Seizing a political moment

The timing of the letter comes at an interesting moment for the president, whose escalating trade wars with major trading partners like Canada, Mexico, China, and the European Union have already cost the US agriculture sector billions of dollars, according to the National Farmers Union. Those losses have riled farmers across rural America, people the president has counted among his base of supporters. For that reason, the White House this week (July 25) announced it would use a 1930s-era policy to offer the agricultural industry a $12 billion bailout to help make up for the negative impact of the president’s trade policies.

If the president is sensitive to the complaints of his agricultural base, it is conceivable that he could use the regulatory debate around cell-cultured meat as a political lever to pull in favor of angry farm groups. He would have the support of some members of Congress, who in early July signed onto a letter by the House Agriculture Committee that was sent to the White House, asking it to mandate that the USDA be included in any future discussions about cell-cultured meat oversight.
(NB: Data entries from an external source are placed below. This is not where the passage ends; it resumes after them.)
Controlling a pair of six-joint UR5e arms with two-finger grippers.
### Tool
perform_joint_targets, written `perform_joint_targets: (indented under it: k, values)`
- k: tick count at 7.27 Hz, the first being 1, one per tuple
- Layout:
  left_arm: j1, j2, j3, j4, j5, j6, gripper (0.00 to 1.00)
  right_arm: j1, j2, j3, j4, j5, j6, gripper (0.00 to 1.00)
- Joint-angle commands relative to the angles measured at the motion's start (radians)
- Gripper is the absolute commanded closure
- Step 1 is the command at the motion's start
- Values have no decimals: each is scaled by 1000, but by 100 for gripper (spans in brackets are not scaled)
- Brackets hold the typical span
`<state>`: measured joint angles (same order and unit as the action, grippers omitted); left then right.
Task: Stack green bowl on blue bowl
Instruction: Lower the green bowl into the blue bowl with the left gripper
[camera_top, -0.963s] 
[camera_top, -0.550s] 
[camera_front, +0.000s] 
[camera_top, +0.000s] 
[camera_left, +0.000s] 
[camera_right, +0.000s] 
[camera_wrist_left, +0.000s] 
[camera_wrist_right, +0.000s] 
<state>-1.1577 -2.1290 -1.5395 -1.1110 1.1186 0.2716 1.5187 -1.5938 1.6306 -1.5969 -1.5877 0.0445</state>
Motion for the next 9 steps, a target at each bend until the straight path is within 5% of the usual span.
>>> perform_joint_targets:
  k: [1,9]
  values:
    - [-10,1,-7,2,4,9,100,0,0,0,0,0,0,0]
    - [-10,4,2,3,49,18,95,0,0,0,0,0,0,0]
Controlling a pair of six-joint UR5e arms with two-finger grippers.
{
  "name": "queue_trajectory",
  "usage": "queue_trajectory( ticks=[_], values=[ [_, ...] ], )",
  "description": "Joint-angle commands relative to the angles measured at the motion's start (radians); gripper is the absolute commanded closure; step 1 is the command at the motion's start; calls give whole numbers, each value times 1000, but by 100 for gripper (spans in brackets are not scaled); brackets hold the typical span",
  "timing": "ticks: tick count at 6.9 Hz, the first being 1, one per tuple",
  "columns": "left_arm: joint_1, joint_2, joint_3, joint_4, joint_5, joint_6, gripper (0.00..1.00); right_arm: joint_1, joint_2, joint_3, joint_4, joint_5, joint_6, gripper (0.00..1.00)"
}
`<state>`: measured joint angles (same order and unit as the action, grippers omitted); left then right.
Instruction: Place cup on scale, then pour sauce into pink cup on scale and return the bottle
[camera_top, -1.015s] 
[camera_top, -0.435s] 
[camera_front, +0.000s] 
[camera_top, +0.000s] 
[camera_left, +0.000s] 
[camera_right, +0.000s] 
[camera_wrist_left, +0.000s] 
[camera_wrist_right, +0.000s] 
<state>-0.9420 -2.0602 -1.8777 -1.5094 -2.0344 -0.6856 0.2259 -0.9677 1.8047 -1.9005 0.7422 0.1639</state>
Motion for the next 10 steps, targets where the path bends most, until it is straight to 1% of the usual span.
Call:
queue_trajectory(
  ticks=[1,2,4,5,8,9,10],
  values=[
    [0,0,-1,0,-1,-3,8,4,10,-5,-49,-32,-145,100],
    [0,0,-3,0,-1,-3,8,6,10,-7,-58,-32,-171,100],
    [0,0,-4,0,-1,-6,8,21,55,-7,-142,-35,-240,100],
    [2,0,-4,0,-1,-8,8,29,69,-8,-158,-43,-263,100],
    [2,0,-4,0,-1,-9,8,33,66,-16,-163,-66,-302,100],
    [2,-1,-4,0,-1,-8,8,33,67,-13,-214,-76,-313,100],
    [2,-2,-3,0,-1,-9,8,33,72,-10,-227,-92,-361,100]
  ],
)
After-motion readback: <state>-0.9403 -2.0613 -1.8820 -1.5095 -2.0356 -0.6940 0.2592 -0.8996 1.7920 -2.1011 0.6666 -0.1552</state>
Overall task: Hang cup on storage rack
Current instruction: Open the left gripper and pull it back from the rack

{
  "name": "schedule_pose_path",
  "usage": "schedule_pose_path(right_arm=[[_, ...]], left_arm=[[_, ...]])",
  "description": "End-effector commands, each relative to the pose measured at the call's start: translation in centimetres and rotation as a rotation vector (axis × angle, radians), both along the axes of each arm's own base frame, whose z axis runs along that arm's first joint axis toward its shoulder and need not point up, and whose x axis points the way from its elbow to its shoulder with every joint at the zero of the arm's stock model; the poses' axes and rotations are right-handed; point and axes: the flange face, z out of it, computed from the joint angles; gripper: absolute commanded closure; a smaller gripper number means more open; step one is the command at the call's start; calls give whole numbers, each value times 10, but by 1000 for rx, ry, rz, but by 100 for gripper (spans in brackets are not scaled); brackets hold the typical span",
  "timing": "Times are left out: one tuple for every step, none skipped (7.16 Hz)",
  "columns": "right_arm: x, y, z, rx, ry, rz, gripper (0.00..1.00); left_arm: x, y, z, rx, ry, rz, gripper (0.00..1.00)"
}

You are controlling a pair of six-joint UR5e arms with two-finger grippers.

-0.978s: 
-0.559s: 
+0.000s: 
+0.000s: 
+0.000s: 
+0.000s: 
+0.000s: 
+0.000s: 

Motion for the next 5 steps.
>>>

Whatever happens, the companies behind high-tech meats stand ready to “play with whatever cards they are dealt,” says Bruce Friedrich, who leads the Good Food Institute, a group that supports and lobbies on behalf of the cell-cultured meat industry.

“The fact is the products are safe and there is a profit motive for the meat industry to shift over to this much more efficient new means of production,” Friedrich says, alluding to investments big meat companies have already put into the new technology.

Last week in Boston, the non-profit group New Harvest, which supports research in the field of cellular agriculture, held a two-day conference where future food regulation was a hot topic. One of the speakers was Eric Schulze, a senior scientist at the Berkeley-based cell-cultured meat company Memphis Meats.

“This is just the beginning of what is sure to be—and should be—a very thorough conversation about our products,” Schulze said. “It will take an investment on our part. An investment in our time and patience and continuing to place a high priority on transparency.”